Runway is looking for an Engineering Manager (Backend) to lead the team responsible for their machine learning platform, focusing on building and scaling the infrastructure for ML at scale, keeping training jobs running smoothly, enabling model evaluation and exploration, and scaling production inference.
Requirements
- 5+ years building distributed systems, data pipelines, and infrastructure at scale.
- Experience managing engineering teams of 3-8 people.
- Experience with cloud platforms (AWS/GCP), container orchestration (Kubernetes/ECS) and operating services at scale.
- You've built reliable systems that handle large data volumes and complex workloads.
- Experience building comprehensive monitoring and alerting.

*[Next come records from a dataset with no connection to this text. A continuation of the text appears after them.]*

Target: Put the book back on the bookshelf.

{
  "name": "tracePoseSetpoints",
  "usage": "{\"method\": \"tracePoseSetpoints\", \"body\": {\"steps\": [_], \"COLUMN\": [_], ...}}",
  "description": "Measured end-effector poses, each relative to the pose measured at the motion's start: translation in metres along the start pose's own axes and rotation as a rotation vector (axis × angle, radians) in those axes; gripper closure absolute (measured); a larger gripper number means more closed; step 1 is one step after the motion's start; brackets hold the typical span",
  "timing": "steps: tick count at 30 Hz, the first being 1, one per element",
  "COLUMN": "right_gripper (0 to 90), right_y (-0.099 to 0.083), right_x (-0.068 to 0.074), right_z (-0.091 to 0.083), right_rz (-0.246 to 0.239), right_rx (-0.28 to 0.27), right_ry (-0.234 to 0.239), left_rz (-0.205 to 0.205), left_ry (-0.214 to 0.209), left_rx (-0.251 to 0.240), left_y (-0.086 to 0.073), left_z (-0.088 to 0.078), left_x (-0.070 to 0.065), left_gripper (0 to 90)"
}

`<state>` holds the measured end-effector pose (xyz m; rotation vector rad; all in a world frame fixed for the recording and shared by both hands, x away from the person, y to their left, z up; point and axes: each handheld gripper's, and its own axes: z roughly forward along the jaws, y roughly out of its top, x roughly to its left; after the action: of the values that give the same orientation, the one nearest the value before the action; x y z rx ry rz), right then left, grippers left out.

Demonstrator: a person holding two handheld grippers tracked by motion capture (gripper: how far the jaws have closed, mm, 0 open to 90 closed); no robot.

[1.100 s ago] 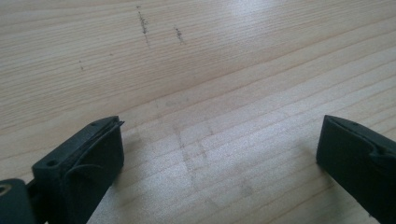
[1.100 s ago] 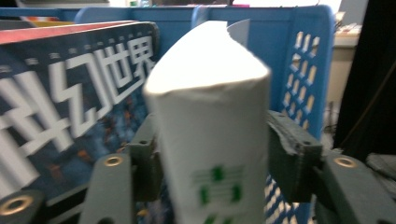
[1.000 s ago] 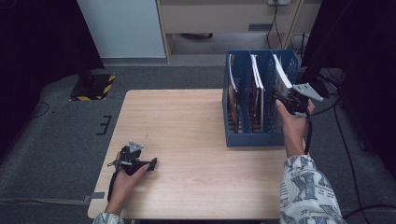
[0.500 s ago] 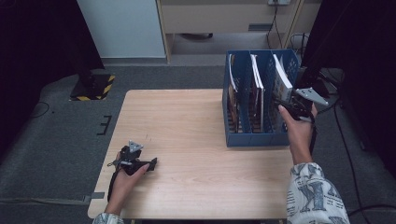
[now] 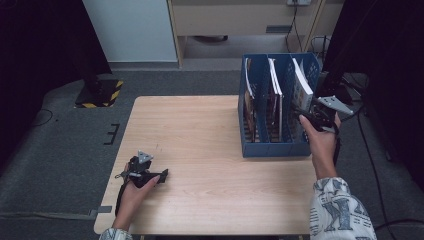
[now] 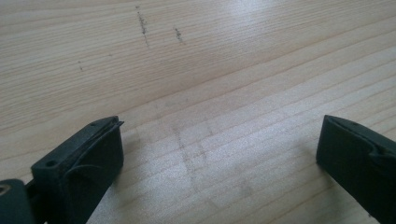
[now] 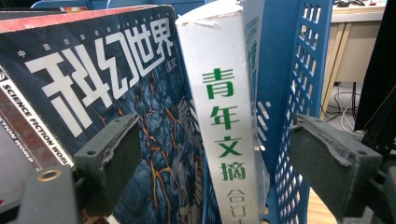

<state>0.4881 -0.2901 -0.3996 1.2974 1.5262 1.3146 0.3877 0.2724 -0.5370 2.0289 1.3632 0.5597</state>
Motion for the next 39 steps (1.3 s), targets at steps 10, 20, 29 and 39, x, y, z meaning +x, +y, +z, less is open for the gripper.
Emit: {"method": "tracePoseSetpoints", "body": {"steps": [10, 20, 29, 39], "right_gripper": [11.2, 6.5, 5.4, 5.7], "right_y": [0.000, -0.008, -0.013, -0.014], "right_x": [-0.003, -0.002, -0.001, 0.000], "right_z": [-0.011, -0.023, -0.028, -0.038], "right_rz": [0.006, -0.010, -0.009, -0.029], "right_rx": [0.011, 0.035, 0.044, 0.049], "right_ry": [0.021, 0.053, 0.056, 0.061], "left_rz": [0.000, 0.000, 0.000, 0.000], "left_ry": [0.000, 0.001, 0.001, 0.001], "left_rx": [0.000, 0.000, 0.000, 0.000], "left_y": [0.000, 0.000, 0.000, 0.000], "left_z": [0.000, 0.000, 0.000, 0.000], "left_x": [0.000, 0.000, 0.000, 0.000], "left_gripper": [0.0, 0.0, 0.0, 0.0]}}
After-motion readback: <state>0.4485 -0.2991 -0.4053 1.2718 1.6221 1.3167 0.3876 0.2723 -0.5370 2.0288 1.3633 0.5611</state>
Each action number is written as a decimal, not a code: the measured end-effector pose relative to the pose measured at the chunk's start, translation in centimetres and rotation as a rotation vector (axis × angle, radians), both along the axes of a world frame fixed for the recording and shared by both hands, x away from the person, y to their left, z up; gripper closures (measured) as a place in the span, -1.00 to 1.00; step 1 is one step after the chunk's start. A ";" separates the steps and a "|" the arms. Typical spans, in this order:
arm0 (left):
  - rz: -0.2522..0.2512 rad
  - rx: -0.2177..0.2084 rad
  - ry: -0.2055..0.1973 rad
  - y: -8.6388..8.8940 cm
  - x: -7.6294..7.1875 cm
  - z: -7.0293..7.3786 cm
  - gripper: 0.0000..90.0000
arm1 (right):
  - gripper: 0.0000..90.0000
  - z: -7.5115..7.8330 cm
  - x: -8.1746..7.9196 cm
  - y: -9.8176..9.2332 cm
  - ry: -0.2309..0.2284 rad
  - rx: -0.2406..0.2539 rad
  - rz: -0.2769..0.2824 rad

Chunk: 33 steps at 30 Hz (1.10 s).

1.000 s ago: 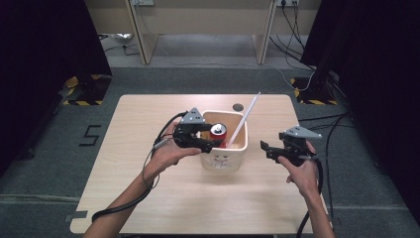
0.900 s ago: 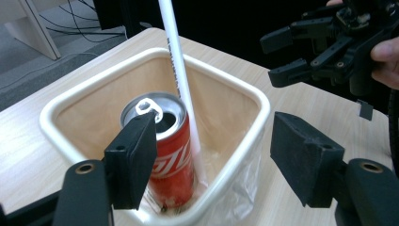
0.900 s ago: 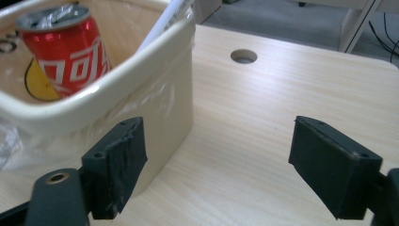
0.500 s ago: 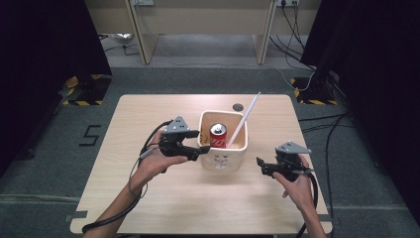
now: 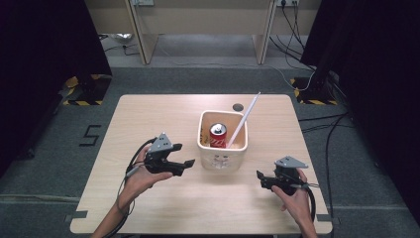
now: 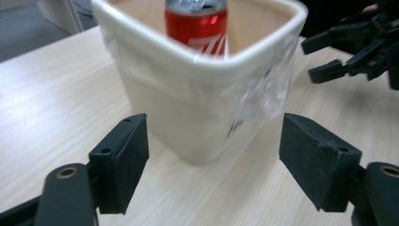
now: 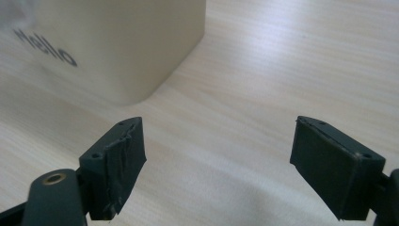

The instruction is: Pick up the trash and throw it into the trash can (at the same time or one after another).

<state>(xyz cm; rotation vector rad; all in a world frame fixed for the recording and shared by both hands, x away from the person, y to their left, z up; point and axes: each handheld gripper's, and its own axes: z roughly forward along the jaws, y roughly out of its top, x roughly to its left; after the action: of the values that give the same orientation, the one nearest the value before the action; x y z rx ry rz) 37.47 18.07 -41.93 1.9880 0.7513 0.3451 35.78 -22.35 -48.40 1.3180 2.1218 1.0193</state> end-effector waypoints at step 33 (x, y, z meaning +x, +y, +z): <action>0.080 0.148 0.095 2.8 -0.9 -9.6 -0.49 | -0.68 -3.2 -1.4 0.6 0.065 -0.054 -0.012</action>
<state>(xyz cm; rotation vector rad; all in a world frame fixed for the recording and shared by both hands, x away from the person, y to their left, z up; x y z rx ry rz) 36.55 20.87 -51.51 2.1288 0.8892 0.3646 34.38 -21.74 -51.64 1.3526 2.1710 0.9194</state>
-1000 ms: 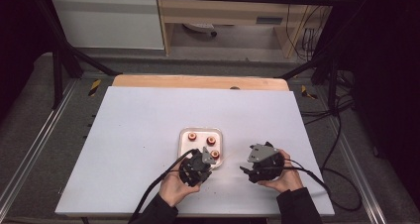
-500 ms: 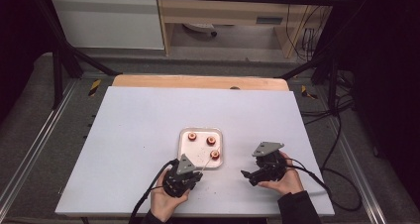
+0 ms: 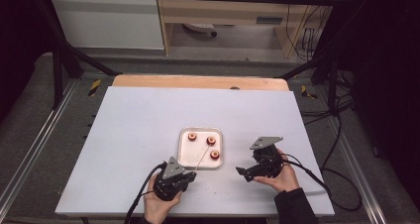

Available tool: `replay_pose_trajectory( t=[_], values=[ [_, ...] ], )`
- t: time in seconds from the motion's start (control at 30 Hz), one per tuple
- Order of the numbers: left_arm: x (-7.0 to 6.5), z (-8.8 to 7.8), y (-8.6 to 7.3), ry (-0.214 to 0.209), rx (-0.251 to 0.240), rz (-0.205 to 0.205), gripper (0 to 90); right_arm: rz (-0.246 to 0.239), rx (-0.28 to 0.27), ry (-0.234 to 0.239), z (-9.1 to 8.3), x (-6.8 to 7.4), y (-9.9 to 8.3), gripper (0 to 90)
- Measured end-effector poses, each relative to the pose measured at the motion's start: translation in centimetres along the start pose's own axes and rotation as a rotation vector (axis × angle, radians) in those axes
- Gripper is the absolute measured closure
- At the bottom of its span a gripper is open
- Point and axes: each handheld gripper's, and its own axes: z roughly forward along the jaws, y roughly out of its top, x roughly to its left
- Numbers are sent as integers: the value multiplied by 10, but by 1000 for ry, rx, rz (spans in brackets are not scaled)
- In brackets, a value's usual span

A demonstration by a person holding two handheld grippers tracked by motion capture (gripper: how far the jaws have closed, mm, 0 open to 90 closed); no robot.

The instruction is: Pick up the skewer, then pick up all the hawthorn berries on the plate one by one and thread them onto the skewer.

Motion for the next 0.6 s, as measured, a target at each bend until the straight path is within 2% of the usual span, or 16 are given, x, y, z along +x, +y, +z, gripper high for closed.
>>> replay_pose_trajectory(
  t=[0.17, 0.6],
  values=[
    [2, -2, -2, 1, -12, -7, 883, 24, -3, 6, 3, 1, 11, 26],
    [6, -3, -5, 2, -11, -12, 883, 41, 11, 18, 12, 10, 35, 25]
  ],
)
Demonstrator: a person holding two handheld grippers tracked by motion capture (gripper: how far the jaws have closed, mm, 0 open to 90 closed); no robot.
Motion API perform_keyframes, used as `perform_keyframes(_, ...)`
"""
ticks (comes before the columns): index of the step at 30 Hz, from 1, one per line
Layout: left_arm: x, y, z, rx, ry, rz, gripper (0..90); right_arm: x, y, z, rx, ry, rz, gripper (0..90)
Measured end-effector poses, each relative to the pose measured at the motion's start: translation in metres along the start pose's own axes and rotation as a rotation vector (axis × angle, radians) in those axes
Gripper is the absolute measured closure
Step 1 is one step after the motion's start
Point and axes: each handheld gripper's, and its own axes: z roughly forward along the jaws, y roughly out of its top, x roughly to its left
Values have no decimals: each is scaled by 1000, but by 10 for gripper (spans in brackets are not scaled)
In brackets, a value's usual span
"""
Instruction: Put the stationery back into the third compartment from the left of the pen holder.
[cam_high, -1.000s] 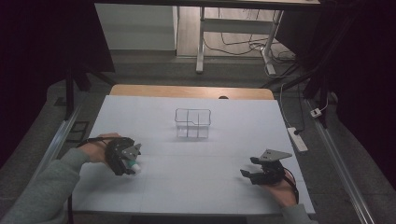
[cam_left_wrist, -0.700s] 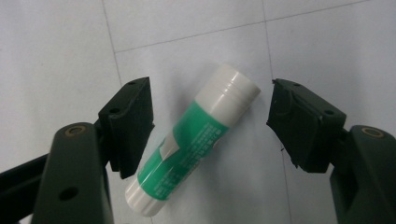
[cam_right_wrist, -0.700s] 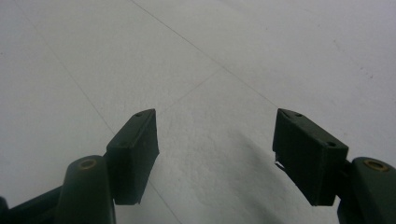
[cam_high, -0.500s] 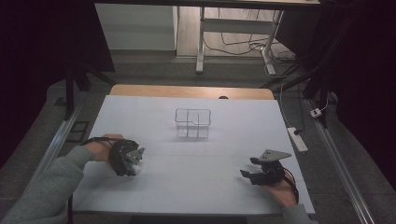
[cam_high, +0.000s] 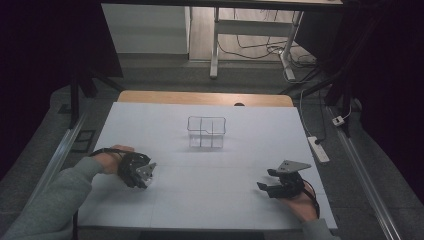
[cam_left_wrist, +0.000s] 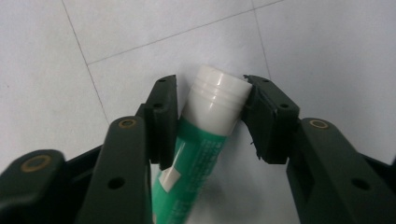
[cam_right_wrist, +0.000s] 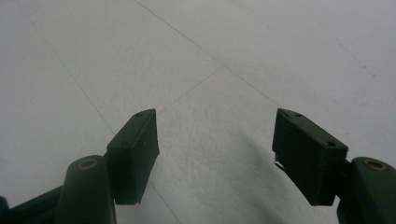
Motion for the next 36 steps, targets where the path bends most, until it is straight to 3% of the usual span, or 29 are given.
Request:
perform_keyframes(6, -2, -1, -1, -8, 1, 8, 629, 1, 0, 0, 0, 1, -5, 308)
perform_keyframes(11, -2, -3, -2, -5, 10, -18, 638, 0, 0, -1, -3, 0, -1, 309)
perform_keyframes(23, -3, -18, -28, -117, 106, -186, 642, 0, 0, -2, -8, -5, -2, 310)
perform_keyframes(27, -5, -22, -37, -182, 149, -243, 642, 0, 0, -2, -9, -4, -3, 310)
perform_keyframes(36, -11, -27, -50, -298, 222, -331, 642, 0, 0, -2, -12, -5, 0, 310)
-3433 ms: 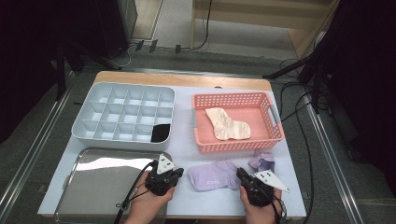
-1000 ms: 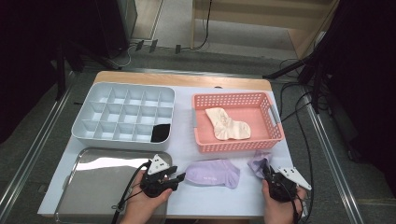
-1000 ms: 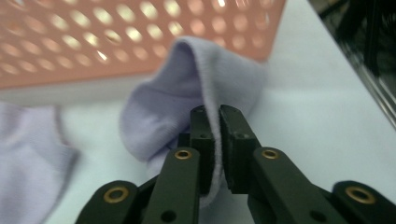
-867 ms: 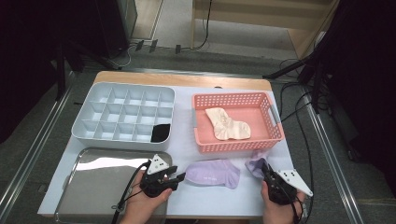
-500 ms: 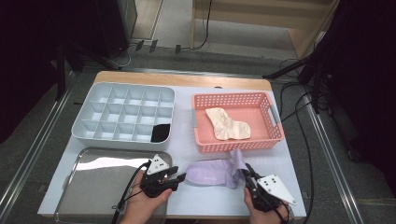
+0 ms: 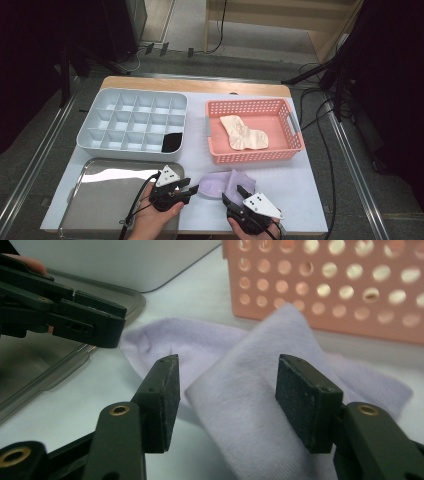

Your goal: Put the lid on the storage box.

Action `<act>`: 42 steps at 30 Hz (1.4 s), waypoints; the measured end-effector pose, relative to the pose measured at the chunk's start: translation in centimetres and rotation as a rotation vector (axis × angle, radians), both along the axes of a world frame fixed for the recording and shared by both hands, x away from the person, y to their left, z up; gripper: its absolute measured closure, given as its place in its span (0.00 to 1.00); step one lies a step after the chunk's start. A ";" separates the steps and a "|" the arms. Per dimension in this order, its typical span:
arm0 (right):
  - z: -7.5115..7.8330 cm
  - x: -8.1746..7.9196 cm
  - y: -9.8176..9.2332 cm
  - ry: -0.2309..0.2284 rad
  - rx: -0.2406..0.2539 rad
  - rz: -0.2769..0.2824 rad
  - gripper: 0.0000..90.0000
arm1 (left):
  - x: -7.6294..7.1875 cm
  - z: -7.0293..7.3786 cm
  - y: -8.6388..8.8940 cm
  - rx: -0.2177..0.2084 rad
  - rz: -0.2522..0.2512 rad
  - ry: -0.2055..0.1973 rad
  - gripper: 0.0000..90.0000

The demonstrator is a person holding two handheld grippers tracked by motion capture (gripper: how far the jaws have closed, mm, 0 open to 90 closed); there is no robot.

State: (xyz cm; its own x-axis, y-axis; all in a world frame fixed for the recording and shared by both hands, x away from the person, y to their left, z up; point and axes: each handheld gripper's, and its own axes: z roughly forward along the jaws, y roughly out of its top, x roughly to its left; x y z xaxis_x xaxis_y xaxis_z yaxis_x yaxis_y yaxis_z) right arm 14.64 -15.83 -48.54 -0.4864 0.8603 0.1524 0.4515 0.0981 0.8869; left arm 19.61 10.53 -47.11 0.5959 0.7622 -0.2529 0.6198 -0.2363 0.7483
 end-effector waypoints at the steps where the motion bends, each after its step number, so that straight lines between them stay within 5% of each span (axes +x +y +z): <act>1: -0.1 -0.1 -0.2 0.002 -0.005 -0.010 0.48 | 0.0 0.0 0.0 -0.001 0.001 0.000 0.64; 6: -0.3 0.2 -0.3 -0.005 -0.020 -0.070 0.41 | 0.0 0.1 0.1 -0.002 0.005 -0.002 0.64; 10: 0.6 -0.6 -0.6 -0.067 0.027 -0.079 0.41 | 0.0 0.1 0.2 -0.007 0.006 -0.003 0.64; 14: 1.1 -1.0 -1.4 -0.061 0.039 -0.097 0.44 | 0.1 0.1 0.3 -0.005 0.012 -0.004 0.64; 19: -0.8 0.1 -2.7 0.102 0.001 -0.234 0.57 | 0.0 0.1 0.3 -0.010 0.005 -0.005 0.64; 24: -0.8 0.1 -2.8 0.125 0.028 -0.197 0.90 | 0.1 0.1 0.3 -0.011 0.003 -0.004 0.64; 27: -0.4 -0.2 -2.5 0.110 0.028 -0.176 0.95 | 0.0 0.2 0.3 -0.015 0.004 -0.007 0.64; 33: 0.8 -0.8 -1.3 0.049 0.055 -0.112 0.96 | 0.0 0.5 0.5 -0.023 0.004 -0.014 0.64; 39: 2.4 -1.8 1.8 -0.032 0.056 0.015 0.95 | -0.2 1.0 0.7 -0.045 0.006 -0.023 0.65; 40: 2.5 -1.9 2.2 -0.036 0.064 0.040 0.93 | -0.2 1.0 0.7 -0.045 0.005 -0.024 0.65; 41: 2.7 -1.9 3.3 -0.061 0.092 0.139 0.76 | -0.2 1.0 0.6 -0.046 0.006 -0.025 0.65; 42: 2.7 -2.0 3.6 -0.084 0.085 0.162 0.71 | -0.2 1.0 0.6 -0.045 0.005 -0.024 0.65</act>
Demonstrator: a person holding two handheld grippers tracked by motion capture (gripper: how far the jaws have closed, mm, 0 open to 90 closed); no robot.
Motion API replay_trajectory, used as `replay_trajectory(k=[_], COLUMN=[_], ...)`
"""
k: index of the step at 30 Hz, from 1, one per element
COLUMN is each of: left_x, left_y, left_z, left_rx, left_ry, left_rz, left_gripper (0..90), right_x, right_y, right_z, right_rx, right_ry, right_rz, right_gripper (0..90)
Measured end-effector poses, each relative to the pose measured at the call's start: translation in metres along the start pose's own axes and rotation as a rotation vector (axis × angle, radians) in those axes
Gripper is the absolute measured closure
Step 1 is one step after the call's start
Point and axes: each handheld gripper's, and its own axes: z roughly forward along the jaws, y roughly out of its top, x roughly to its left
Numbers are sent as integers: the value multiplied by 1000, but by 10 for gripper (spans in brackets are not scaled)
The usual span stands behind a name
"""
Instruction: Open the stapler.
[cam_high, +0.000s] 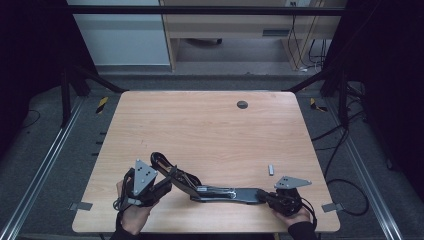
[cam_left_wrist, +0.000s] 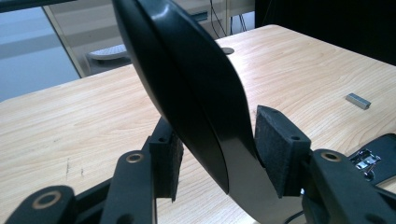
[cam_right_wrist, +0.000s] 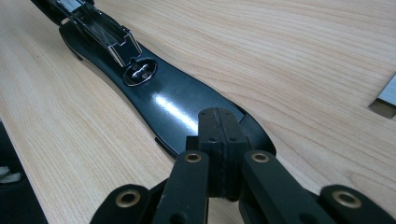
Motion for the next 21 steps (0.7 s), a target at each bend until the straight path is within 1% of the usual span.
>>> replay_trajectory(k=[3, 4, 5, 10, 14, 17, 21], left_x=[4, 4, 7, 12, 12, 12, 11], left_y=[-5, -5, -7, -13, -15, -16, -16], left_z=[-2, -2, -2, -4, -5, -6, -6], left_rx=[0, 0, 4, 2, -2, -6, -1], left_ry=[0, 0, 0, -1, 2, 5, 13], left_rz=[-24, -24, -36, -64, -54, -49, -29], left_gripper=[513, 511, 508, 497, 488, 482, 468], right_x=[0, 0, -1, -1, 0, 0, -1], right_y=[0, 0, 0, 0, 1, 1, 1], right_z=[0, 0, 0, 0, 0, 1, 0], right_rx=[0, 1, 0, 0, 3, 1, 5], right_ry=[2, 2, 4, 4, 4, 0, -4], right_rz=[1, 3, 0, 1, 5, -3, 5], right_gripper=[900, 900, 900, 900, 900, 900, 900])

- You know what metrics matter and how to surface the right information to different teams.
- Comfortable working directly with researchers and data scientists.
Responsibilities
- Build the platform infrastructure for ML at scale.
- Keep training jobs running smoothly.
- Enable model evaluation and exploration.
- Scale production inference.
- Lead the platform engineering team that powers Runway's machine learning pipeline—from data processing through model training to production inference.
- Build monitoring, alerting, and automation around critical multi-day training runs on hundreds of GPUs.
- Maintain the platform that lets researchers inspect training data, visualize outputs, and evaluate model checkpoints.
Other
- Lead the team responsible for Runway's machine learning platform.
- Manage our current and growing team of 5.
- Work closely with our Research and Machine Learning teams to build out our data processing, training, and eval systems.
- Collaborative mindset.
- Humility and open mindedness.